The scientific research, too, suggests there’s good reason to be skeptical. It’s true that Ambien on occasion produces significant side effects, including hallucinations and memory lapses. But blaming the drug for bilious tweeting is a stretch.

>> Could Barr’s use of Ambien have led to a racist taunt?

It’s a far-fetched claim at best.

Since they were introduced in the 1980s, the so-called “Z-drugs,” like Ambien (zolpidem) and Lunesta (eszopiclone), have become enormously popular. They are sedatives used primarily to treat insomnia, and users have reported all variety of adverse reactions.

The best known (and yes, these are most often associated with Ambien) are sleepwalking and memory blackouts, as well as nighttime feasting — the discovery on waking that, say, an entire bowl of spaghetti has been consumed, and the only plausible culprit is oneself.

Many people have described zombielike behavior when on Ambien. Former Rep. Patrick Kennedy, D-R.I., a mental health activist, in 2006 blamed the drug in part for his crashing a car into a security barricade at the U.S. Capitol.

But stories of such side effects tend to involve physical actions, often taken at night in a state of near amnesia — not specific and cogent comments made with apparent conscious awareness.

>> Could the drug cause a severe lapse in judgment?

It’s possible, to a point.

Most of the Z-drugs can have lingering mental effects the morning after use, and not just drowsiness. Verbal memory may slip; so may mental focus, the ability to read through a news article, to follow a complex email chain.

So-called working memory — the mental scratchpad where the brain manipulates numbers, names and images — may shrink temporarily.
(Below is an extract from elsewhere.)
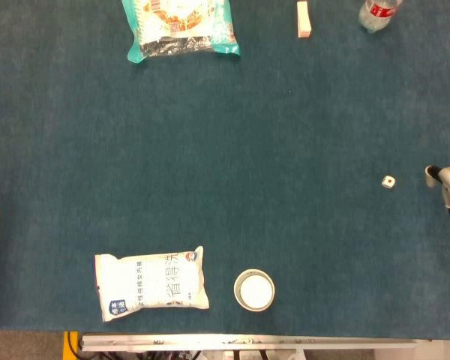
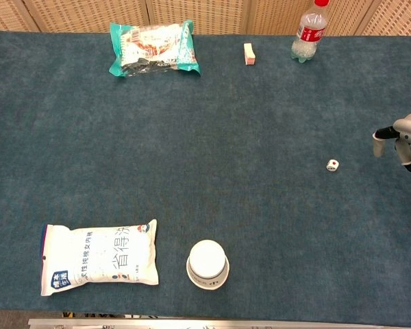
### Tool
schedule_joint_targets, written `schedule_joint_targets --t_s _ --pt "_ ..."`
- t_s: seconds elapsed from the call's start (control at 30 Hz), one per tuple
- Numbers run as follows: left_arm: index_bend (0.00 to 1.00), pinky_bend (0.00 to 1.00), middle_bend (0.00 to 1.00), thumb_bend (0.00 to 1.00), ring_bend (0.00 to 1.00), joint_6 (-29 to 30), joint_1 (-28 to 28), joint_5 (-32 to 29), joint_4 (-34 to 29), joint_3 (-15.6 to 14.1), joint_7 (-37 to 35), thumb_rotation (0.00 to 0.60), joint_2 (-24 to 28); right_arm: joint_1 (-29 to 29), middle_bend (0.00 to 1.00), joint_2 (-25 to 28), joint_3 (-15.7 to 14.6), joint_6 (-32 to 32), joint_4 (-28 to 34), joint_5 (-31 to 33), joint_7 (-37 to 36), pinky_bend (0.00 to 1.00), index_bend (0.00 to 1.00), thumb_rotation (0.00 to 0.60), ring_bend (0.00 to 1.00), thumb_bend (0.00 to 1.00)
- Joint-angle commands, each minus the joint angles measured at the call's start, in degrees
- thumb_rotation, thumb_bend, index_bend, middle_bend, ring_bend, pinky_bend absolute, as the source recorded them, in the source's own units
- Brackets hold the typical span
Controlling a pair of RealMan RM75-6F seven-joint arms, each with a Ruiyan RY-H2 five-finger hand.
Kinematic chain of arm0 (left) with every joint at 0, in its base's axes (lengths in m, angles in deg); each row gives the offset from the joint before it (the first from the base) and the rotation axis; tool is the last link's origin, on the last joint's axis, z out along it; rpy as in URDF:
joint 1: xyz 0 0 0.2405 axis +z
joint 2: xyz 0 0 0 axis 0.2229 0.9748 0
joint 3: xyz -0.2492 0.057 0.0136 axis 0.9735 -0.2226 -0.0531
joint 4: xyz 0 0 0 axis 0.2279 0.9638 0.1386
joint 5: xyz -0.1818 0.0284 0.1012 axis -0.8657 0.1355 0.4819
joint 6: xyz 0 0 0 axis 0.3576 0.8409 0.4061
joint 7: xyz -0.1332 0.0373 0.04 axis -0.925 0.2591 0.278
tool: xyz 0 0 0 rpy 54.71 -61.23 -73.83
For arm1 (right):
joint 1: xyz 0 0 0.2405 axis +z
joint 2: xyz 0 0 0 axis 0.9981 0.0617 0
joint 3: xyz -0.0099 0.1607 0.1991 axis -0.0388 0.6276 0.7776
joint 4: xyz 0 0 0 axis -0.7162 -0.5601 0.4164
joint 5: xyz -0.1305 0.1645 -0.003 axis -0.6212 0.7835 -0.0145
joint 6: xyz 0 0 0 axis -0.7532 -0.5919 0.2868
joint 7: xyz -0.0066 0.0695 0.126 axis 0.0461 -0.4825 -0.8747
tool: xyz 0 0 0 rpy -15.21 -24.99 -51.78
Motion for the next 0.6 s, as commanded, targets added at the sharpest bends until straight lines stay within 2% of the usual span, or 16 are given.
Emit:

The evidence for these thinking effects is strongest for Ambien and Zimovane (zopiclone), compared with the others, according to a recent review, which also noted that other drugs in this class have not been so well studied.

Yet these effects, taken together, have much more in common with sleep deprivation than with Tourette-like outbursts of insults and epithets. Tourette’s episodes typically arrive as a deluge and generally have no rational connection to the person’s usual behavior.

Barr, by contrast, has a history of making inflammatory remarks, on Twitter and elsewhere.

>> Could the drug possibly have caused a “break” with reality, resulting in a racist insult?

Probably not.

Many people have reported hallucinations while taking Ambien. But these tend to be visual: letters swimming on the computer screen, figures in a familiar painting seeming to move, or daydreams so vivid they are like waking dreams — before the person snaps back into the here and now.

Sleep scientists suspect that at least some of these reactions represent “mixed states,” when mental processes of the slumbering brain leak into the patient’s waking hours. The nighttime forays to the fridge, for instance, are thought to result when the sleeping brain is active but the chemical that usually circulates to keep the body still is out of sync.

Still, these states tend to produce a spacey quality during waking hours, not the kind that lends itself to tossing off vituperative insults. For the agent causing that, Barr may have to look past the medicine cabinet.